### What is needed
A faithful copy of each record is required, minus the images.

(Records from a data collection)

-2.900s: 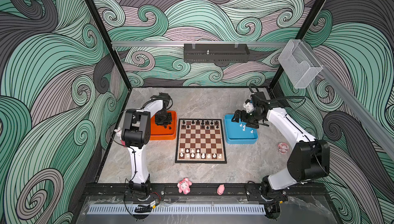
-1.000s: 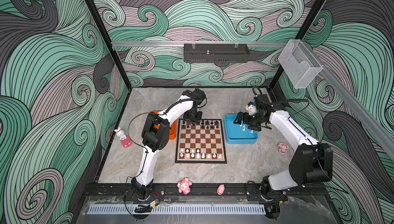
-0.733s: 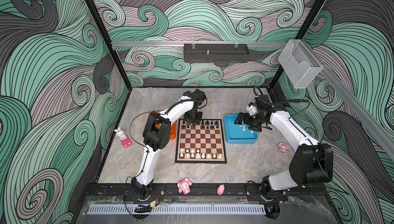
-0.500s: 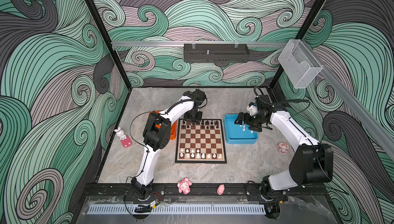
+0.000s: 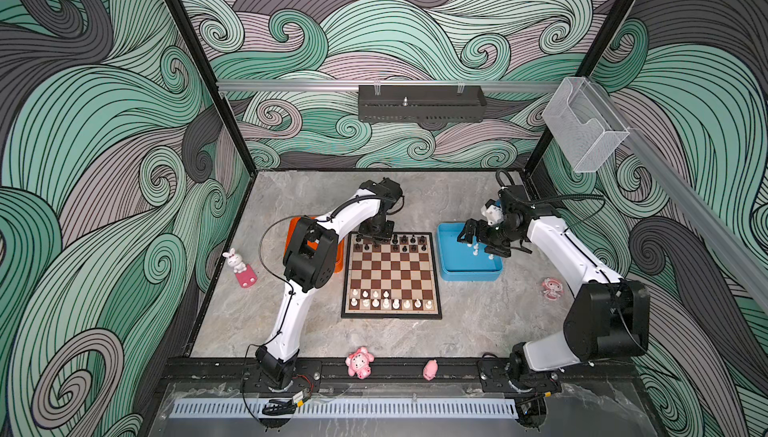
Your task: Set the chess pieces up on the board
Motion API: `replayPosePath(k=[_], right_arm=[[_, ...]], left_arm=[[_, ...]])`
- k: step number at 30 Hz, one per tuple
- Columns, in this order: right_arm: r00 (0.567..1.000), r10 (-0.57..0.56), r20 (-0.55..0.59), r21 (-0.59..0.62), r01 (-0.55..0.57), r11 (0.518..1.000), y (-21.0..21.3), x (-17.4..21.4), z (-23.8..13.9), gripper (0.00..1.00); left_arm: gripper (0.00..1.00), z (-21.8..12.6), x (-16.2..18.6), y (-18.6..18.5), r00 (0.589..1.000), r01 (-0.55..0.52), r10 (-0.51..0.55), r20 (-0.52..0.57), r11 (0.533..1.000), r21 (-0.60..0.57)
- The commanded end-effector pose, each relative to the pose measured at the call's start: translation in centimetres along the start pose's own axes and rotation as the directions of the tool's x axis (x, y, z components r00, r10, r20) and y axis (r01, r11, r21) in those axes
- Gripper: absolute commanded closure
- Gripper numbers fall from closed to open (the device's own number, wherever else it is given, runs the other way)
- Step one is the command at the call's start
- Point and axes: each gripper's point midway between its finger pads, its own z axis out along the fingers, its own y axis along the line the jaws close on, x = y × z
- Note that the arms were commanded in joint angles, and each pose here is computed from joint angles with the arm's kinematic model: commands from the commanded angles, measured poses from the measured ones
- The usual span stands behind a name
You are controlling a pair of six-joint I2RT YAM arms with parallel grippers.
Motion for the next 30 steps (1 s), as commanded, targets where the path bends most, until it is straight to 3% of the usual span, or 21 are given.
replayPosePath(k=[1, 30], right_arm=[[1.000, -0.005, -0.009, -0.004, 0.004, 1.000, -0.2, 0.3, 0.1, 0.00], [1.000, -0.001, -0.016, -0.006, 0.001, 1.000, -0.2, 0.2, 0.2, 0.00]], left_arm=[[0.89, 0.5, 0.1, -0.1, 1.000, 0.008, -0.008, -0.004, 1.000, -0.018], [0.89, 1.8, 0.2, -0.3, 1.000, 0.008, -0.009, -0.021, 1.000, -0.012]])
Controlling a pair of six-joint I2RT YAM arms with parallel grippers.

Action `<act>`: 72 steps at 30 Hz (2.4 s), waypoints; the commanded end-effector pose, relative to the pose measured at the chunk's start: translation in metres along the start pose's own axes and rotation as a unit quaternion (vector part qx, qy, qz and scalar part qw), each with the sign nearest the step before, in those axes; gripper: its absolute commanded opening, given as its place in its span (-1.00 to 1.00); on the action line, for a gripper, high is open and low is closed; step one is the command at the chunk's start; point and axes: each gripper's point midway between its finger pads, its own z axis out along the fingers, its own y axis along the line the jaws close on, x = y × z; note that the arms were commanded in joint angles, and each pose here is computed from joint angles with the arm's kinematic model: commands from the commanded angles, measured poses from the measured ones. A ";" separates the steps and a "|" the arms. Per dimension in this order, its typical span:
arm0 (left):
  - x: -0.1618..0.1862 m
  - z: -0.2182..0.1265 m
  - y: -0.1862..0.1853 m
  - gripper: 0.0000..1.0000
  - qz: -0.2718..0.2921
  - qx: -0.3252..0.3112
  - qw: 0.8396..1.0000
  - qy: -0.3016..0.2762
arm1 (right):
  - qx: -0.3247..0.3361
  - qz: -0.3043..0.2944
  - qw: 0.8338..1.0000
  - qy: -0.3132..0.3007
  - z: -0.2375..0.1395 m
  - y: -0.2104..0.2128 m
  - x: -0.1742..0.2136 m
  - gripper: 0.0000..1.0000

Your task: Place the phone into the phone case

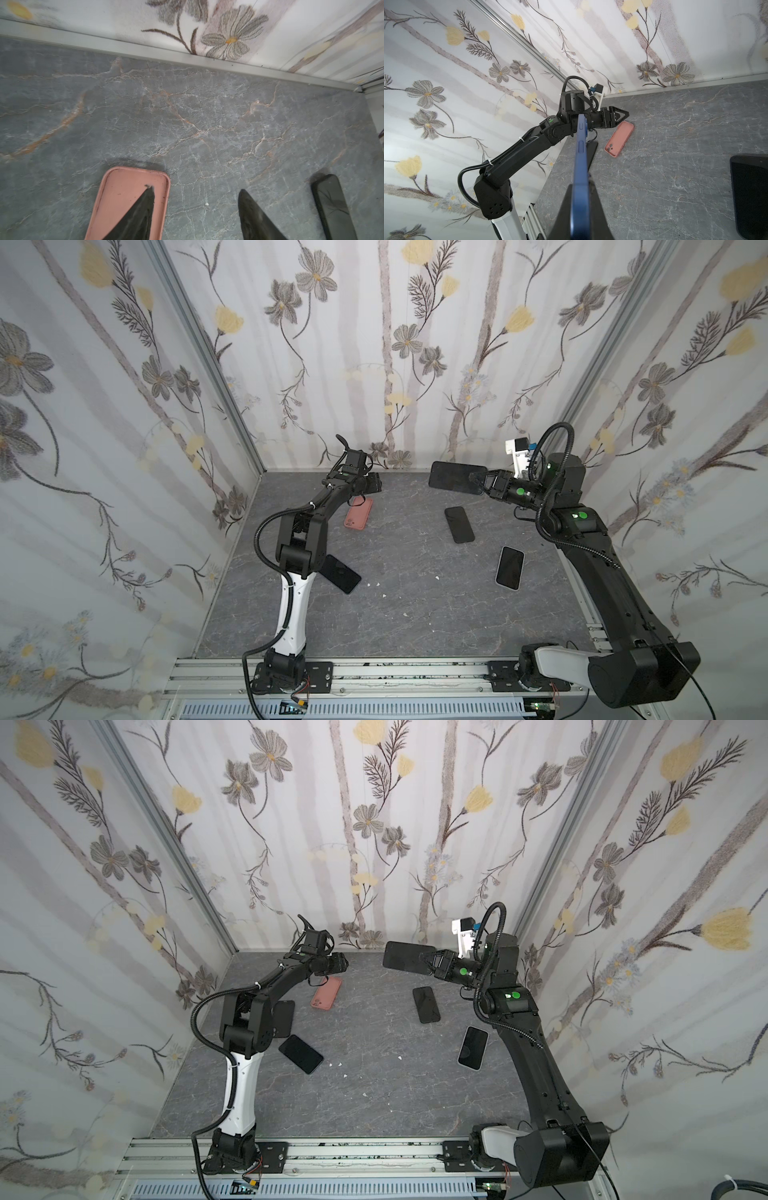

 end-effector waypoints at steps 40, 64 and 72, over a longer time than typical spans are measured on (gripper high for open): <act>0.276 -0.101 -0.164 0.10 0.292 0.265 0.887 0.239 | 0.024 -0.006 1.000 -0.019 -0.018 0.006 0.003 -1.00; 0.108 -0.171 -0.020 0.18 -0.003 0.103 0.995 -0.009 | 0.063 0.095 0.988 0.101 0.093 -0.012 0.144 -1.00; 0.123 -0.154 -0.010 0.17 -0.015 0.127 0.991 0.027 | 0.010 0.166 0.973 0.164 0.157 -0.025 0.199 -1.00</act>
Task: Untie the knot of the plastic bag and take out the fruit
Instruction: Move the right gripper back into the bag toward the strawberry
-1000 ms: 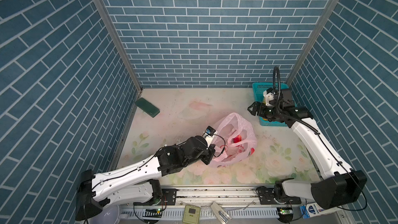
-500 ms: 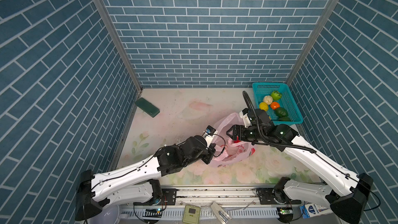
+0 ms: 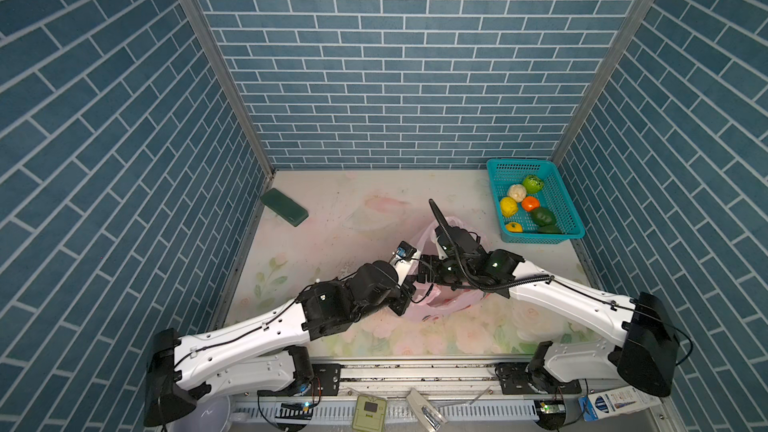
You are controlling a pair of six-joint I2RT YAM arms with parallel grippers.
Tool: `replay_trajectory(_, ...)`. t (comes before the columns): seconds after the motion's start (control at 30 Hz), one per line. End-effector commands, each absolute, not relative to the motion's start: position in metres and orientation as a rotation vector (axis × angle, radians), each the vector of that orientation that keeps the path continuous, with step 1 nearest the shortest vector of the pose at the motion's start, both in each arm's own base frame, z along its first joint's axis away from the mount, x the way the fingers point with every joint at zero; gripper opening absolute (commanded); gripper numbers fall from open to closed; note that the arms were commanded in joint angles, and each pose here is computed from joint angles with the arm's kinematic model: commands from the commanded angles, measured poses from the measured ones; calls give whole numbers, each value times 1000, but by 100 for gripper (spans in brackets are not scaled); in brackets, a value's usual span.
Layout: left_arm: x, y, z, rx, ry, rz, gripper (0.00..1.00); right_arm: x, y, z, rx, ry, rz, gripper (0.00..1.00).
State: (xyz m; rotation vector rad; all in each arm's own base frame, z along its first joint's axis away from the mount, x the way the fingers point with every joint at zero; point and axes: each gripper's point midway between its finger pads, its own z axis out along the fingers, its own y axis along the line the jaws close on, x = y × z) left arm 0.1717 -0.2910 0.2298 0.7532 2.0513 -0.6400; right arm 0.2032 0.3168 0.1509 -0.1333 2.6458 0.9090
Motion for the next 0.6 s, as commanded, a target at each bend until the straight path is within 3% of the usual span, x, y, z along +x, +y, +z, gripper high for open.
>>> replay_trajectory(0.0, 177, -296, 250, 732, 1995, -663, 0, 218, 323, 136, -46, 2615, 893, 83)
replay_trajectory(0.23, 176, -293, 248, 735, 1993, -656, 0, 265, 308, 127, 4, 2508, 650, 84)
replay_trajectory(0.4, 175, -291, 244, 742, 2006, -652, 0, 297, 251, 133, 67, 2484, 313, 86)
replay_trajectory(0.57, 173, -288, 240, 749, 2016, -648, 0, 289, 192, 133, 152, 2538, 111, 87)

### Written solution
-2.900s: 
-1.000s: 
-0.733s: 
-0.500s: 
+0.000s: 
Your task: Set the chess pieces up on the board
Motion API: `replayPosePath(k=[_], right_arm=[[_, ...]], left_arm=[[_, ...]])`
- k: step number at 30 Hz, one per tuple
- Columns, in this order: right_arm: r00 (0.567..1.000), r10 (-0.57..0.56), r20 (-0.55..0.59), r21 (-0.59..0.62), r01 (-0.55..0.57), r11 (0.518..1.000), y (-21.0..21.3), x (-17.4..21.4), z (-23.8..13.9), gripper (0.00..1.00); left_arm: gripper (0.00..1.00), z (-21.8..12.6), x (-16.2..18.6), y (-18.6..18.5), r00 (0.589..1.000), r01 (-0.55..0.52), r10 (-0.51..0.55), r20 (-0.52..0.57), r11 (0.533..1.000), r21 (-0.60..0.57)
- The commanded end-effector pose, each relative to the pose measured at the call's start: translation in centimetres along the start pose's own axes and rotation as the directions of the tool's x axis (x, y, z components r00, r10, r20) and y axis (r01, r11, r21) in those axes
- Gripper: absolute commanded closure
- Gripper numbers fall from closed to open (the device's own number, wherever else it is given, runs the other way)
- Step one is the command at the call's start
- Point and axes: each gripper's point midway between its finger pads, its own z axis out along the fingers, its own y axis along the line the jaws close on, x = y × z
- Note that the arms were commanded in joint angles, and each pose here is computed from joint angles with the arm's kinematic model: commands from the commanded angles, measured poses from the measured ones
- The usual span stands behind a name
You are controlling a pair of six-joint I2RT YAM arms with parallel grippers.
Motion for the next 30 steps (1 s), as commanded, targets where the path bends most, until it is straight to 3% of the usual span, or 21 are given.
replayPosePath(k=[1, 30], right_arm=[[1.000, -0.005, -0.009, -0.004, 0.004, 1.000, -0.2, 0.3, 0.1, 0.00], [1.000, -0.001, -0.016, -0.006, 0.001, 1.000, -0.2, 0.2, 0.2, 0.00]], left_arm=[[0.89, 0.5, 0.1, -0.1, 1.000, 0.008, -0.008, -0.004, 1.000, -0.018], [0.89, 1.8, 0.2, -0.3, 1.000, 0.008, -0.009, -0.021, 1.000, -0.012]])
Controlling a pair of six-joint I2RT YAM arms with parallel grippers.

Action `<act>`: 72 steps at 30 Hz (2.4 s), waypoints; the commanded end-effector pose, relative to the pose measured at the chunk's start: translation in metres along the start pose's own axes and rotation as a unit quaternion (vector part qx, qy, qz and scalar part qw), each with the sign nearest the step before, in those axes; gripper: its absolute commanded opening, given as its place in its span (-1.00 to 1.00); on the action line, for a gripper, high is open and low is closed; step one is the command at the chunk's start; point and axes: each gripper's point midway between its finger pads, its own z axis out along the fingers, its own y axis along the line the jaws close on, x = y × z; note that the arms were commanded in joint angles, and each pose here is computed from joint angles with the arm's kinematic model: commands from the commanded angles, measured poses from the measured ones. A ";" separates the steps and a "|" the arms. Per dimension in this order, its typical span:
arm0 (left):
  - x: -0.1618..0.1862 m
  - z: -0.2182..0.1265 m
  - y: -0.1862..0.1853 m
  - gripper: 0.0000..1.0000
  - qz: -0.2718..0.2921
  - qx: -0.3252..0.3112
  - qw: 0.8396..1.0000
  - qy: -0.3016..0.2762
arm1 (right):
  - qx: -0.3247..0.3361
  - qz: -0.3043..0.2944
  - qw: 0.8338..1.0000
  - qy: -0.3132..0.3007
  - z: -0.2375..0.1395 m
  - y: -0.2104..0.2128 m
  - x: -0.1742..0.2136 m
  - gripper: 0.0000..1.0000

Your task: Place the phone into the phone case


 end-effector waypoints at steps 40, 64 and 72, over a longer time than typical spans are measured on (gripper high for open): <act>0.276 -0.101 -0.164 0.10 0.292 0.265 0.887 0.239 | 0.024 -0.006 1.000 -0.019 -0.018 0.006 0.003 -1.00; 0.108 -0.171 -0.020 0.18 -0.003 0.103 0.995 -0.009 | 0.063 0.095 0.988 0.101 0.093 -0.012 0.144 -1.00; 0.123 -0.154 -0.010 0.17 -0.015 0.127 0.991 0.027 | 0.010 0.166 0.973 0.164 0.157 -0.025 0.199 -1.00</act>
Task: Untie the knot of the plastic bag and take out the fruit
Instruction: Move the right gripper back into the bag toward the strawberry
-1000 ms: 
-500 ms: 
+0 ms: 
You are controlling a pair of six-joint I2RT YAM arms with parallel grippers.
Tool: `replay_trajectory(_, ...)`. t (comes before the columns): seconds after the motion's start (control at 30 Hz), one per line. End-effector commands, each absolute, not relative to the motion's start: position in metres and orientation as a rotation vector (axis × angle, radians), each the vector of that orientation that keeps the path continuous, with step 1 nearest the shortest vector of the pose at the motion's start, both in each arm's own base frame, z along its first joint's axis away from the mount, x the way the fingers point with every joint at zero; gripper opening absolute (commanded); gripper numbers fall from open to closed; note that the arms were commanded in joint angles, and each pose here is computed from joint angles with the arm's kinematic model: commands from the commanded angles, measured poses from the measured ones; calls give whole numbers, each value times 1000, but by 100 for gripper (spans in brackets are not scaled); in brackets, a value's usual span.
Layout: left_arm: x, y, z, rx, ry, rz, gripper (0.00..1.00); right_arm: x, y, z, rx, ry, rz, gripper (0.00..1.00).
State: (xyz m; rotation vector rad; all in each arm's own base frame, z along its first joint's axis away from the mount, x the way the fingers point with every joint at zero; point and axes: each gripper's point midway between its finger pads, its own z axis out along the fingers, its own y axis along the line the jaws close on, x = y × z) left arm 0.1717 -0.2910 0.2298 0.7532 2.0513 -0.6400; right arm 0.2032 0.3168 0.1509 -0.1333 2.6458 0.9090
Motion for the next 0.6 s, as commanded, a target at each bend until the straight path is within 3% of the usual span, x, y, z along +x, +y, +z, gripper high for open.
>>> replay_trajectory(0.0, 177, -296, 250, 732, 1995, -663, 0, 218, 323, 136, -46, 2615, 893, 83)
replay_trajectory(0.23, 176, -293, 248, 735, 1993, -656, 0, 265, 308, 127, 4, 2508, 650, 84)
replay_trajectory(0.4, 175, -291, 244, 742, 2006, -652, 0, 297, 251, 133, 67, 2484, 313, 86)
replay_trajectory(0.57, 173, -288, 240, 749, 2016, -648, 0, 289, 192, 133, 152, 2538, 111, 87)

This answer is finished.